The Term Sheet provides for customary conditions to the obligations of the parties, for termination by each party upon the occurrence of certain events, including among others, the failure of the Company to achieve certain milestones, and for exculpatory releases in the event the Restructuring is consummated by a confirmed chapter 11 plan of reorganization.

The foregoing description is a summary and is qualified in its entirety by reference to the RSA and the Term Sheet attached thereto, which are attached hereto as Exhibit 10.1 and incorporated herein by this reference.

Second Amendment

On April 6, 2017, the Company and certain of its subsidiaries entered into a Second Amendment to Credit and Guaranty Agreement (the “Second Amendment”) with respect to the Credit and Guaranty Agreement dated December 8, 2016 by and among the Company, certain of its subsidiaries, the lenders party thereto, and Cantor Fitzgerald Securities, as Administrative and Collateral Agent, as amended. Under the amendment, the lenders party to the agreement and the Agent agreed that certain negative financial covenants of the Company and its subsidiaries with respect to operating performance, working capital, and liquidity would cease to apply for the period from the date of the amendment until May 31, 2018.
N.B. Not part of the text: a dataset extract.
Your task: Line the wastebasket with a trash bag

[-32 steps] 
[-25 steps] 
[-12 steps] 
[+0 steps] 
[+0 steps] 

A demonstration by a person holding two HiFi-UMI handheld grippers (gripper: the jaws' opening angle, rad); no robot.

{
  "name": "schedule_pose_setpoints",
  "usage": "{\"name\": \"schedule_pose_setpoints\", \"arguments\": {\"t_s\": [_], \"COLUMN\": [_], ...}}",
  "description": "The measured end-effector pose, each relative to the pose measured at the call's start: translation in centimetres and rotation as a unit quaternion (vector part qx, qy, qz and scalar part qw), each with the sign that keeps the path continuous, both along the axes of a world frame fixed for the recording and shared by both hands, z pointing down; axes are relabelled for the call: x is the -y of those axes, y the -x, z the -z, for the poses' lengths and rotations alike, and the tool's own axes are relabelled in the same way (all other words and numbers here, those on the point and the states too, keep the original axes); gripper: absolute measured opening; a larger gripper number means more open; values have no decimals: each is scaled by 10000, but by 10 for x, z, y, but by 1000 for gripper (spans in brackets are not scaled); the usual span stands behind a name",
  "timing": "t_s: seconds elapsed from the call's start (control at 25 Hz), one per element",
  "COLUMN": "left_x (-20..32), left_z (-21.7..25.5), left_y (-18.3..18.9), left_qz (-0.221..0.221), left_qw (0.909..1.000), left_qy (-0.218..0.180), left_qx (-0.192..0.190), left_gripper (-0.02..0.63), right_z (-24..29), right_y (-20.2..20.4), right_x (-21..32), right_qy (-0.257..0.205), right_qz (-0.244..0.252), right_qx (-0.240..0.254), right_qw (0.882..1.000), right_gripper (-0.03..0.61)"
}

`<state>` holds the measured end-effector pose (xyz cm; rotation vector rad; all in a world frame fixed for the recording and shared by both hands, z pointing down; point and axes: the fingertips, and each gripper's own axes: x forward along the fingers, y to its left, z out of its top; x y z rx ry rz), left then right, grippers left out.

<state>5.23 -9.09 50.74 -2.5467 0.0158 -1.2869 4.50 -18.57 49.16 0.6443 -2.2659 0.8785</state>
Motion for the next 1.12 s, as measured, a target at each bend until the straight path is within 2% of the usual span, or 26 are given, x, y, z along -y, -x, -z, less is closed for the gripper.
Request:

The foregoing description is a summary and is qualified in its entirety by reference to the Second Amendment, which is attached hereto as Exhibit 10.2 and incorporated herein by this reference.

 
 

 

Item 2.02   Results of Operations and Financial Condition.

 

In accordance with General Instruction B.2 to Form 8-K, the following information shall not be deemed “filed” for purposes of Section 18 of the Securities Exchange Act of 1934, as amended, nor shall it be deemed incorporated by reference in any filing under the Securities Act of 1933, as amended, except as shall be expressly set forth by specific reference in such a filing.

 

The information regarding the results of operations and financial condition of the Company for the fourth quarter and year ended December 31, 2016, responsive to this Item 2.02, and contained in Exhibit 99.1 filed herewith, is incorporated by reference herein.

 

Item 5.03  Amendments to Articles of Incorporation or Bylaws; Change in Fiscal Year.

 

On April 6, 2017, the Board determined that the Bylaws of the Company be amended, effective immediately, to add a new Article IX, to renumber the current Article IX as Article X and to amend and restate the Bylaws to incorporate these amendments. New Article IX, entitled “Exclusive Forum for Certain Litigation,” provides that, unless the Company consents in writing to the selection of an alternative forum, the Circuit Court for Baltimore City, Maryland, or, if that Court does not have jurisdiction, the United States District Court for the District of Maryland, Baltimore Division, shall be the sole and exclusive forum for (a) any derivative action or proceeding brought on behalf of the Company, (b) any action asserting a claim of breach of any duty owed by any director or officer or other employee of the Company to the Company or to the stockholders of the Company, (c) any action asserting a claim against the Company or any director or officer or other employee of the Company arising pursuant to any provision of the Maryland General Corporation Law or the Company’s charter or bylaws, or (d) any action asserting a claim against the Company or any director or officer or other employee of the Company that is governed by the internal affairs doctrine.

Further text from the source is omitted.